I tried getting into Scala several times and kept going back to Clojure. Unless you are into type system minigames Clojure has many of the things Scala advertises but without the dumptruck of Scala overhead and complexity. Another commenter briefly touched on this but it's a language made by academics for academics to play with language design. It was a little weird it blew up in industry for a while.
> it's a language made by academics for academics to play with language design. It was a little weird it blew up in industry for a while.
Yep. They have always been pretty honest about this.
I think that it blew up in industry because it really was ahead of its time. Type systems were pretty uncool before Scala. It proved that you could get OO and FP in a single type system.
Actually, a big part of reason for doing Scala 3 was rebasing the language on a more rigorous basis for unifying OO and FP. They felt that for all their other big ideas, it was time to rethink the fundamentals.
I’m not up on programming language engineering as much as I should be at 37, could you elaborate a bit here? (To my untrained ear, it sounds like you’re saying Scala was one of the first languages that helped types break through? And I’m thinking that means, like, have int x = 42; or Foo y = new Foo()”
Not types, type-safety. Things like covariant and contravariant type declarations, implicit types (variables looked up by type instead of by label), and other things that you need to make a type safe system/service/application. The problem is that that feature of a language is massively oversold. Its nice but to pretend it prevents bugs or is even a great design goal is questionable and not backed up by research (as they claim).
> Its nice but to pretend it prevents bugs or is even a great design goal is questionable and not backed up by research (as they claim).
That's why people use JavaScript instead of Rust for critical systems, right?
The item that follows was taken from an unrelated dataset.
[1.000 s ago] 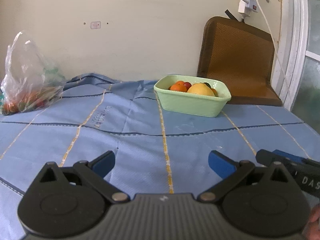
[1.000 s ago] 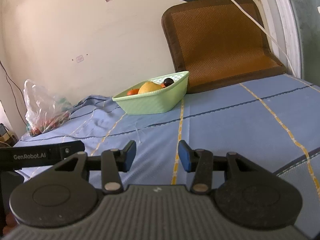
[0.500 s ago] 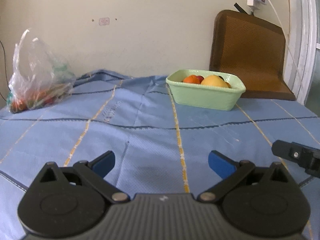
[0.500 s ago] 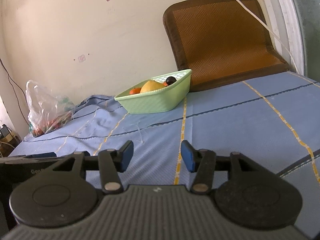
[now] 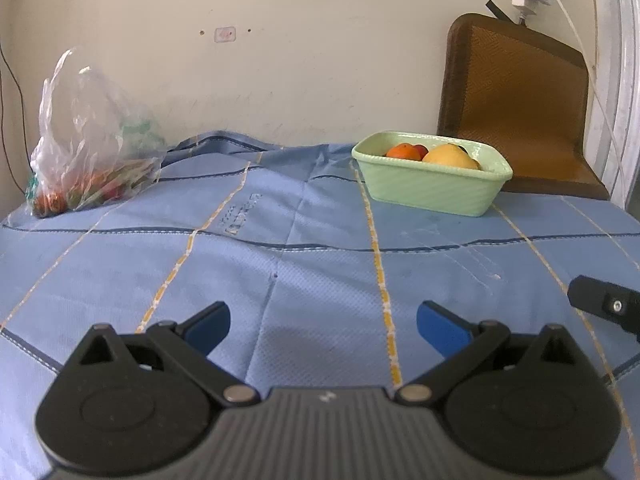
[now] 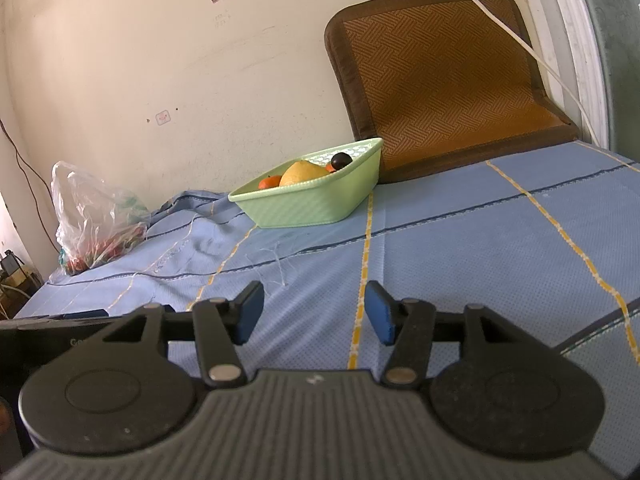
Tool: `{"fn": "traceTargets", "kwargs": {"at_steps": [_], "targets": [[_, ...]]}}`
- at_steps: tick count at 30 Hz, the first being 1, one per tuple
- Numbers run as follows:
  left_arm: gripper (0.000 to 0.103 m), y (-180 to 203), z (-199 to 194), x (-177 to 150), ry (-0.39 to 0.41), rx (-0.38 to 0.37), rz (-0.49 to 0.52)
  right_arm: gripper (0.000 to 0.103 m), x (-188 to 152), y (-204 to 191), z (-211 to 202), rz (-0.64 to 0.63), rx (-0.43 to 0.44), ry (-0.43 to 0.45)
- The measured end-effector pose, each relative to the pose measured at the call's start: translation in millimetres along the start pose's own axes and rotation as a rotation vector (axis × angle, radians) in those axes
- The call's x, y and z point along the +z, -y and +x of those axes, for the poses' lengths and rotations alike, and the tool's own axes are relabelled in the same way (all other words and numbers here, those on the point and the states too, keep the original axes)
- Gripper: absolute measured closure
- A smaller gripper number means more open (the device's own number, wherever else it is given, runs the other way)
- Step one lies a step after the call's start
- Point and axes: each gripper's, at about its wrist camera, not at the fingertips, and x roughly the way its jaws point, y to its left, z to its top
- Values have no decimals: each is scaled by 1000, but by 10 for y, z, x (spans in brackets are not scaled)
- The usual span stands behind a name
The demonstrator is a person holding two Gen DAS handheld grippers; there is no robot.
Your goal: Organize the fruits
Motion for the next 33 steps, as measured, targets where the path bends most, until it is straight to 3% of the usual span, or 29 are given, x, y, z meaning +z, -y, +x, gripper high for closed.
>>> {"fn": "traceTargets", "kwargs": {"at_steps": [18,33], "targets": [[0,82,-78,-34,53,30,50,43,-6,9,-26,11,1,11],[0,49,-104,-32,86,37,10,39,16,9,-34,9,38,16]]}}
Claiming in the year 2025 that strong static types don't provide massive advantages is almost laughable, TBH. This was settled long ago, and the whole industry now understands that type safety is inevitable to create reliable and scalable systems.
I don't see the chart with changes of number of companies using Scala over time. But even without the chart - if after 15 years there are less than 300 companies in total, that's a bit depressing.
Of course legacy never goes away, and even 20 years down the line there will still be some demand for Scala programmers. Similar to how Cobol still lives on. But in my experience the language isn't growing anymore, even slowly dwindling in userbase. And this became way worse after Scala 3 mess.
The website is a private undertaking which started literally a few days ago. It's not some official complete tracker.
The point was to show that big corps are dependent on Scala, often at their core.
Scala is likely not for everybody, but where you need to write safe high level code there is more or less no alternative, not even on the horizon. Scala is simply very likely where Rust will end up after the honeymoon, when people realize that feature rich, safety first languages aren't for the mass market, where mostly only the cost of initial development counts.
True, Scala (the language) offers lots of great functionality. And Scala 3 brought some important improvements.
But safety is not the only important aspect of a programming language. For me personally the community (libraries, tools, forums, blogs, etc) became much more important over the years, and I feel that Scala 3 really hurt the community angle.
> But safety is not the only important aspect of a programming language.
That's also part of what I've said.
The point still being: Where you need a safe language there is no way around it, and Scala is still one of the very few options you have at all. Scala is in that regard indispensable.
> I feel that Scala 3 really hurt the community angle
I don't see that.
Everything relevant, besides Spark, is now on Scala 3, and this is already like that since a few years.
But I agree that Scala documentation / references / tutorials are to this very day lacking. This was and still is a real issue, and that's actually a very relevant one. I really hope this gets better with time.
The sub-optimal situation regarding docs does though not prevent people from starting new projects in Scala.
In fact Scala 3 is again ahead of the pack. It provides features not seen so far in any real world language and will almost certainly again pioneer the implementation of new language concepts in the large, as it did already in the past with its pragmatic approach to a OOP / FP fusion.
Just see for yourself what is currently happening:
The simplicity of closure is certainly a main part of its appeal. I’ve never done OOP in it, but I don’t think I want to. I have a lot of respect for it though.